When the tattoo is completed, it gets out of the chair and walks away, into its own life.
I maintain my original drawings as a point of reference, and a kind of ‘proof’ that the brief moment of collaboration actually existed.
Each design is for that specific individual, their unique experience, quite often encrypted with layers of meaning. The full implication of those layers known and understood only by the wearer. It is an impossible task to homogenise any of the vast and diverse group are the ‘tattooed’. As to the whys and what fors, it could even be as untested and outrageous to suggest that the desire to be tattooed is inherited through the genes, as much as it is to suggest that the ‘untouchable’ classes of all races are the tattooed class, ie. criminals, bikers etc…
MD: Are you conscious of any ritual taking place in the whole process?
The tattoo act itself is heavily ritualised in both antique and contemporary terms.
The tattoo is recognised as a prehistoric action, by early archaeological finds and data, a nomadic inscription of place, time, food sources etc…It exists through a moment of realisation of the self, of change and of mapping human, cultural experiences, of personal mythmaking. It requires a relinquishing of the body to another’s care (albeit briefly) to discomfort (and at times agony), our most precious inheritance, the blood, is let.

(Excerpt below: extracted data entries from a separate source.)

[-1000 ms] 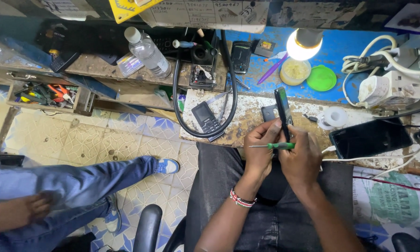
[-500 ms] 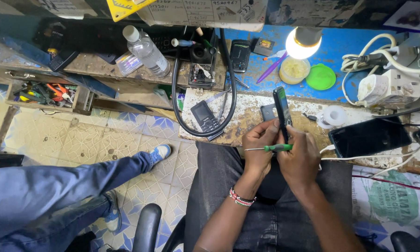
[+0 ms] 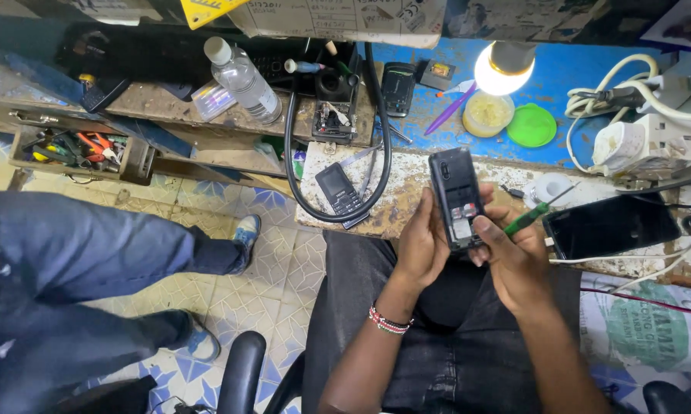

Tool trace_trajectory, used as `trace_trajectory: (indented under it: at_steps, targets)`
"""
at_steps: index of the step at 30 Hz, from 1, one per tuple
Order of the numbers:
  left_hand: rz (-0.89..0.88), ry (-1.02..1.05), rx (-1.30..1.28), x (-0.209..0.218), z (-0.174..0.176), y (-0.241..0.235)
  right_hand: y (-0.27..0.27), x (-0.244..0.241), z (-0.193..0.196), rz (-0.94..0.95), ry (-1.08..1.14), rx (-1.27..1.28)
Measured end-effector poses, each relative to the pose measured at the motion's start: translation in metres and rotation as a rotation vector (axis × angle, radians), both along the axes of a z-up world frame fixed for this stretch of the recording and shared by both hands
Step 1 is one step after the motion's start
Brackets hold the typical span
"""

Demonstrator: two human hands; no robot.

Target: The person removes the back cover of a black mobile phone, uses a green screwdriver to unscrew internal components, and then reassembles the phone by replacing the back cover. The work is performed at a cluttered electronics repair workbench with tools and other devices visible.

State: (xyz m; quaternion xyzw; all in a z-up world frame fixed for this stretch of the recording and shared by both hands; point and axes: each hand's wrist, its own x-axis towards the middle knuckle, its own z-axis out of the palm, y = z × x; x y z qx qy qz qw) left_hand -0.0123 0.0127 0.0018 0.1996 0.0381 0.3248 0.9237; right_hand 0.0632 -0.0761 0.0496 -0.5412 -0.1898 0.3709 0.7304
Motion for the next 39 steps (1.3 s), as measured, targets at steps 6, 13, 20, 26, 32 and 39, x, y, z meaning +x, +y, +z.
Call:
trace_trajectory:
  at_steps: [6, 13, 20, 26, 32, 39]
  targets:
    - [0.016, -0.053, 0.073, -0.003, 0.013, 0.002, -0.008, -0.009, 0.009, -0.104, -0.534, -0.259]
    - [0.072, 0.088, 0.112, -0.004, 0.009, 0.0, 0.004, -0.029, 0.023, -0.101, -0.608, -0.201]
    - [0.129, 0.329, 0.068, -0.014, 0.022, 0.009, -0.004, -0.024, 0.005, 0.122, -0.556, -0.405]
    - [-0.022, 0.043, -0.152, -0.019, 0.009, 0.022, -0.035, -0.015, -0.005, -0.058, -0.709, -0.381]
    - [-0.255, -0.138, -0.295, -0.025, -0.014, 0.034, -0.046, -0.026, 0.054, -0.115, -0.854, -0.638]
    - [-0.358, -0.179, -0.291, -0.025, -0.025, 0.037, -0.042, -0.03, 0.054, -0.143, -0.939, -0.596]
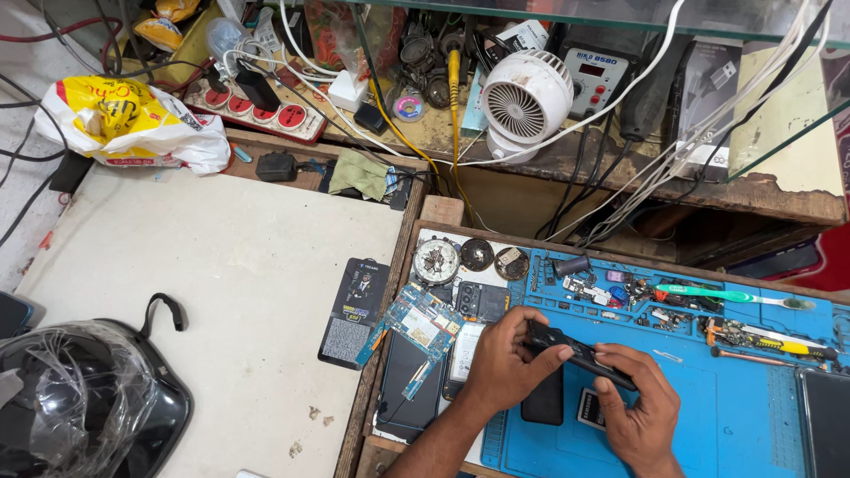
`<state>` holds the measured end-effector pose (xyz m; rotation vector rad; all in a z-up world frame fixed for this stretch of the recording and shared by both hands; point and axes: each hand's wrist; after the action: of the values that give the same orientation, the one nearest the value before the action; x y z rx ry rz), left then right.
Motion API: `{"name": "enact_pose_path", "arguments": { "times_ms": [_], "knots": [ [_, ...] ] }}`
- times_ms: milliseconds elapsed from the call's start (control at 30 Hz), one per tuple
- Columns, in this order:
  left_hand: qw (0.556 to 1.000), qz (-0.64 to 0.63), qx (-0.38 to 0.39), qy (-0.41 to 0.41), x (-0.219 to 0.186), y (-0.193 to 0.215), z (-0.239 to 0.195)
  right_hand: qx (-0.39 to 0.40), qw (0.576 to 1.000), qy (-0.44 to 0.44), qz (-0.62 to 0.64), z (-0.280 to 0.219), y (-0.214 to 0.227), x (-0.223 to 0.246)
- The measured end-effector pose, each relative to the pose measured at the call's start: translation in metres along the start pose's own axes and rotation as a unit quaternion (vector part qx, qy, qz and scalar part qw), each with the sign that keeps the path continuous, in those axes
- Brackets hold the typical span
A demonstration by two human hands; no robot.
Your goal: The person handles a small black electronic component, likely a phone battery, and uses a thin metal tool to scrape or clean its surface. The person repeatedly works on the same component throughout the clip.
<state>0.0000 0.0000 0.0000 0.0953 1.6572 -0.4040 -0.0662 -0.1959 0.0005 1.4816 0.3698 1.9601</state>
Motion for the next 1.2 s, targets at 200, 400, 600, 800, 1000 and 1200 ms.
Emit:
{"name": "enact_pose_path", "arguments": {
  "times_ms": [200, 400, 600, 800, 1000, 1200],
  "knots": [
    [1.0, 0.003, -0.002, -0.006, 0.0, 0.0, -0.001, 0.004, 1.0, 0.002, -0.004, 0.0, 0.001, 0.0],
    [1.0, 0.003, -0.006, -0.014, 0.001, 0.0, -0.001, 0.009, 1.0, 0.0, -0.001, 0.0, 0.0, 0.0],
    [1.0, -0.005, -0.006, -0.012, 0.001, 0.0, -0.001, 0.016, 1.0, -0.005, -0.012, -0.002, 0.0, -0.001],
    [0.999, -0.013, -0.014, -0.034, -0.005, -0.001, 0.0, 0.008, 0.999, 0.035, -0.013, -0.005, 0.0, -0.006],
    [0.991, 0.108, -0.005, 0.083, 0.005, -0.005, 0.002, -0.001, 0.997, -0.083, 0.008, -0.007, 0.002, -0.023],
    [0.998, 0.027, -0.036, 0.033, 0.014, -0.013, 0.003, 0.006, 0.959, -0.15, 0.238, -0.011, 0.002, -0.032]
  ]
}}
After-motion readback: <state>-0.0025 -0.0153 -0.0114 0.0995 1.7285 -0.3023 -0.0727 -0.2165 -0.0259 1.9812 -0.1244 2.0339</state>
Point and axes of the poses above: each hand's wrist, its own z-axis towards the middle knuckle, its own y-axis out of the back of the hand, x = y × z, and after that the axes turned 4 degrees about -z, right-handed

The other aspect, as contemporary ritual is somewhat more banal, but necessary, that of careful and sterile preparation of instruments to ensure a healthy arrival of the mark.
Because you sometimes work with the human body in a highly symbolic and permanent way …
This is a thought which regularly terrifies me, but I take the greatest precautions to ensure that our collaboration is true. It is such a powerful and empowering medium, it indicates our very morality, our humanity, and inner lives. It must be true to the person.
MD: What gives your life/or your art meaning? Living.